|Irving - October 2011|
I forget when or even why we started to name our closets - I guess I read it in a children's book somewhere and someone else was naming their closets to distinguish one from another and we started doing it in this family back when our son was young (He's now almost 30 so you see we've been weird a long, long time.)
This closet is located in the "third bedroom," as it was described by the owner, when in actuality you can't even fit a twin sized bed in it. An army cot, maybe, but that's it. So it became my craft/sewing storage and computer room, and the closet became our food pantry, because we have so few cabinets in the kitchen. We can fit our dishes and storage containers and that's about it. Our pots and some things like the casserole dishes and ovenware are stored in the not-connected dishwasher. The previous owners disconnected it from the water supply about 20 years ago when they discovered the drainage in this apartment sucked and every time the dishwasher was used it flooded the kitchen. Instead of taking it out and putting another cabinet in there he left it so when the house was sold to the current owner he could say the apartments had dishwashers. The same deceit occurred when it came to "heat included" with the rent - this tiny room isn't connected to the radiator system but has an electric baseboard radiator installed that is on OUR electric account, not the one for the house in general that the owner pays for. We had it on the first month we moved in and our bill was over $300 for a balmy April. Our bill dropped almost $200 the next month when the heater was turned off completely and it's been off since. I'll wear a sweatshirt when it gets cold out here!
Back to the pantry closet.
In the photo you get the full frontal view, so to speak. The closet extends another foot or so in each direction, too, making it hard to get things in and out of those spaces, so I keep rarely replenished things there, like extra storage containers, plastic shoeboxes of supplies, like tape and tiny notebooks and greeting cards.
But the main areas - ugh!
One thing we McDougallers have plenty of are canned goods.
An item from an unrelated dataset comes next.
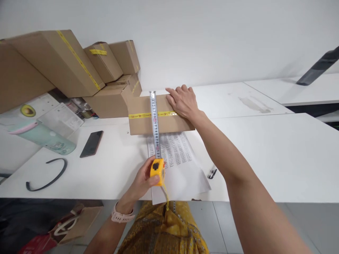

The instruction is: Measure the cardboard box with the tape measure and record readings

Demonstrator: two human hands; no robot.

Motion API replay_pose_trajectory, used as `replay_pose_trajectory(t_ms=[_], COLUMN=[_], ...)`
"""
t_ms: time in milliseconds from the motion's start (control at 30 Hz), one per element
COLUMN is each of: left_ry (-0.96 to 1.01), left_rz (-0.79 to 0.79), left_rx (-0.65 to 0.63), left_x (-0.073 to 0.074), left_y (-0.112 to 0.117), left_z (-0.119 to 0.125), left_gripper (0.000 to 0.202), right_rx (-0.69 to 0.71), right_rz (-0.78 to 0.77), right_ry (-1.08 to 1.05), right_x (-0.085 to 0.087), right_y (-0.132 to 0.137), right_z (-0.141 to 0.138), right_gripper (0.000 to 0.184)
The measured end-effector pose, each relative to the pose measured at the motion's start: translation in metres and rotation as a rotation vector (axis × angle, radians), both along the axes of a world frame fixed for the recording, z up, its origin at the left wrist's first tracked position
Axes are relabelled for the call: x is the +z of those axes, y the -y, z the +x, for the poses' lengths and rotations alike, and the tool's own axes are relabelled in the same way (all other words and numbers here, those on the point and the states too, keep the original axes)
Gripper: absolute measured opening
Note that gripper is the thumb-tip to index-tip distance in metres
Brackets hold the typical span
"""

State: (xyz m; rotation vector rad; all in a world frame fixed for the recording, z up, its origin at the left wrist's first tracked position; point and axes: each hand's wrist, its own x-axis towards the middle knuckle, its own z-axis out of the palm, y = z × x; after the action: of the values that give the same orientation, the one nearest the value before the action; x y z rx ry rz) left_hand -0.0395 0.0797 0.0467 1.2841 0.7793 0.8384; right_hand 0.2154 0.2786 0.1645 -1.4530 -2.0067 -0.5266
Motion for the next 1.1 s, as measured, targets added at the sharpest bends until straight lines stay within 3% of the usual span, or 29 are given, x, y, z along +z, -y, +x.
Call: replay_pose_trajectory(t_ms=[100,200,333,433,567,667,733,800,933,1033,1100], left_ry=[0.026,0.037,0.056,0.038,-0.175,-0.387,-0.490,-0.565,-0.601,-0.524,-0.463], left_rz=[-0.038,-0.077,-0.091,-0.083,-0.015,0.098,0.183,0.251,0.236,0.213,0.259], left_rx=[0.006,0.005,-0.021,-0.024,-0.113,-0.237,-0.296,-0.331,-0.270,-0.143,-0.090], left_x=[-0.012,-0.020,-0.025,-0.021,-0.002,0.012,0.017,0.018,0.013,0.010,0.010], left_y=[0.021,0.033,0.033,0.032,0.045,0.059,0.066,0.071,0.079,0.084,0.085], left_z=[-0.017,-0.027,-0.030,-0.030,-0.032,-0.034,-0.036,-0.038,-0.042,-0.042,-0.040], left_gripper=[0.080,0.083,0.081,0.081,0.079,0.075,0.072,0.071,0.092,0.109,0.110], right_rx=[-0.020,-0.030,0.037,0.091,0.159,0.340,0.397,0.359,0.342,0.414,0.473], right_rz=[0.010,0.013,-0.042,-0.085,-0.190,-0.272,-0.289,-0.280,-0.316,-0.462,-0.516], right_ry=[0.016,0.021,0.020,-0.096,-0.576,-1.058,-1.127,-1.129,-1.132,-0.948,-0.791], right_x=[-0.007,-0.027,-0.065,-0.076,-0.048,-0.017,-0.004,-0.003,-0.033,-0.063,-0.078], right_y=[0.020,0.049,0.087,0.104,0.127,0.155,0.177,0.198,0.239,0.265,0.276], right_z=[-0.004,-0.006,-0.004,-0.003,-0.003,0.000,0.006,0.012,0.008,-0.020,-0.040], right_gripper=[0.056,0.054,0.057,0.058,0.060,0.065,0.048,0.026,0.010,0.009,0.012])
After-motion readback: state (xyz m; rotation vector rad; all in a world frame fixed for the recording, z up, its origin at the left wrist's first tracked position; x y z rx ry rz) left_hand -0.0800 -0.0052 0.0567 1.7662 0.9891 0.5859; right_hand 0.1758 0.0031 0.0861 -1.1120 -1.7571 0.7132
We use lots of beans, and most of us seem to prefer the easy way out and use canned. We use lots of tomato products, again usually canned, although since Jeff's Fast Food video I've been using a lot of boxed Pomi tomatoes. I keep canned fruit on hand because fresh produce around here is lousy and it's easy enough to find water-packed fruit in cans and no-sugar added applesauce. Other things in my pantry include bottles sauces and dressings, boxes of non-dairy milk, containers of old-fashioned oatmeal (Plus the boxes of instant that my husband prefers). And I have to share this closet with some boxes of craft supplies, too.
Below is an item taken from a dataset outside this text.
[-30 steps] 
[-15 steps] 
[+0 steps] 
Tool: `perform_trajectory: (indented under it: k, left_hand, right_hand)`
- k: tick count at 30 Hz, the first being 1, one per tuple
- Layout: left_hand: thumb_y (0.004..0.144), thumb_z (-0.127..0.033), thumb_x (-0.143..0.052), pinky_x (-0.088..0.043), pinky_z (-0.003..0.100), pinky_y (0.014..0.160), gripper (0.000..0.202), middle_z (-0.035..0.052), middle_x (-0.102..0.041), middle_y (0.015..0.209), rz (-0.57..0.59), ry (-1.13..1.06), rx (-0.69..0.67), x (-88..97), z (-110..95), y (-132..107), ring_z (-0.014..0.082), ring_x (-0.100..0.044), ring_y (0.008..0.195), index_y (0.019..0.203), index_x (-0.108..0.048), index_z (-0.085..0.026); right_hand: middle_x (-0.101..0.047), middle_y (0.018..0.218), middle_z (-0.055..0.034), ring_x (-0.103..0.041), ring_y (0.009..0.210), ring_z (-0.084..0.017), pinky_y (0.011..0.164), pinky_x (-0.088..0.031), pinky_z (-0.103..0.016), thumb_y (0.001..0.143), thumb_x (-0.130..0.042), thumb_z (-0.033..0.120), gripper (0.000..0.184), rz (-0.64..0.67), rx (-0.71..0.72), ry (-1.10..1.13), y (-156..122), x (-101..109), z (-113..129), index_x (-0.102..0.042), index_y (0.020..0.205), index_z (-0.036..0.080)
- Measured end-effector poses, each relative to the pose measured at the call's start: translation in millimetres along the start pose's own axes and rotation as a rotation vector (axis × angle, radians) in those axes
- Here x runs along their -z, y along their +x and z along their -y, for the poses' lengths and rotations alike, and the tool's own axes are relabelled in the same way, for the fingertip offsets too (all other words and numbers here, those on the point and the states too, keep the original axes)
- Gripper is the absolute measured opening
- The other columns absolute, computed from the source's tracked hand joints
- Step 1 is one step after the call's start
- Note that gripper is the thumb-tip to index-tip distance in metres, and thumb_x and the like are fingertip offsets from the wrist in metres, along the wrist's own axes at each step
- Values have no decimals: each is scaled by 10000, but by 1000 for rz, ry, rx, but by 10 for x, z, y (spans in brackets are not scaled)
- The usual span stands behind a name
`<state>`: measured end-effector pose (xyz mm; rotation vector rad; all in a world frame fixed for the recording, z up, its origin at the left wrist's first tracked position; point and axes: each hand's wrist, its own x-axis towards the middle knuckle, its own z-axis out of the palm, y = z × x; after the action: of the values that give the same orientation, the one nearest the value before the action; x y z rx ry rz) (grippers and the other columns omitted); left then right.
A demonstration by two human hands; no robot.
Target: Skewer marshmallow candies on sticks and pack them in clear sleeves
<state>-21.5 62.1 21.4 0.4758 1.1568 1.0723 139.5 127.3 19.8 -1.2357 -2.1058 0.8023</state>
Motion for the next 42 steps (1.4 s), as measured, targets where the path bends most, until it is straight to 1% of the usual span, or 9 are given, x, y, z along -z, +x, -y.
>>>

It's a pain, trying to make sure the new stuff goes to the back, older stuff used first. It takes a long time to put groceries away each week because I have to unload a pile of cans to put the new things on the bottom and rotate the stock.
I've had enough!
I'm now researching those rotating can systems that I've read about in articles by survivalists and Latter Day Saints groups. I envy people who have systems like this:
or even this:
But I think the best thing I can do right now is just get some can rotation systems. THIS SITE has a whole blog about it as well as a PDF file of plans you can use to make your own out of cardboard. Here it is in action:
This guy makes one using his own pattern, one that doesn't require glue and duct tape:
But I'm lazy, and not very adept with an Exacto blade and have the scars to prove it, so I'll probably wind up with a store-bought system. I like these, by CanOrganizer. But it's a one-size-fits-all kind of thing when it comes to the size of cans. Here's a guy with a whole closet-full of them:
It looks nicer than before, but I noticed some of the organizers on the lower shelf there were popping open on top.
I would love to have one of THESE but don't have the money or room for even the smaller ones.
What I will probably wind up with are a few of these Cansolidators. 2 of the Pantry Plus size will fit on that top shelf
and one of the regular Pantry size on the middle shelf, putting the larger and non-canned items around it. This guy shows how they're put together and how much food one of the small 40-can units holds:
The price of these units will be worth it if it straightens up that mess. It might even save me money, as I won't be finding 5 (or more!) years outdated cans hiding in the corners any more. When I did some rearranging this past summer I found cans in there I moved with me when we moved into this place. I know that because they were dated 1999 and from the grocery store we used to go to when we lived in Florida! We've been back in Jersey since April 2000!
I have my husband convinced we need to do SOMETHING with poor old Irving. He does like the look of the Cansolidators but isn't too keen on the money. Maybe I'll have my son make up one of those customized cardboard ones to show him how it'll look. As I unpack all the aunt's stuff we moved over to this house we'll have plenty of empty cardboard boxes with no further purpose in their lives.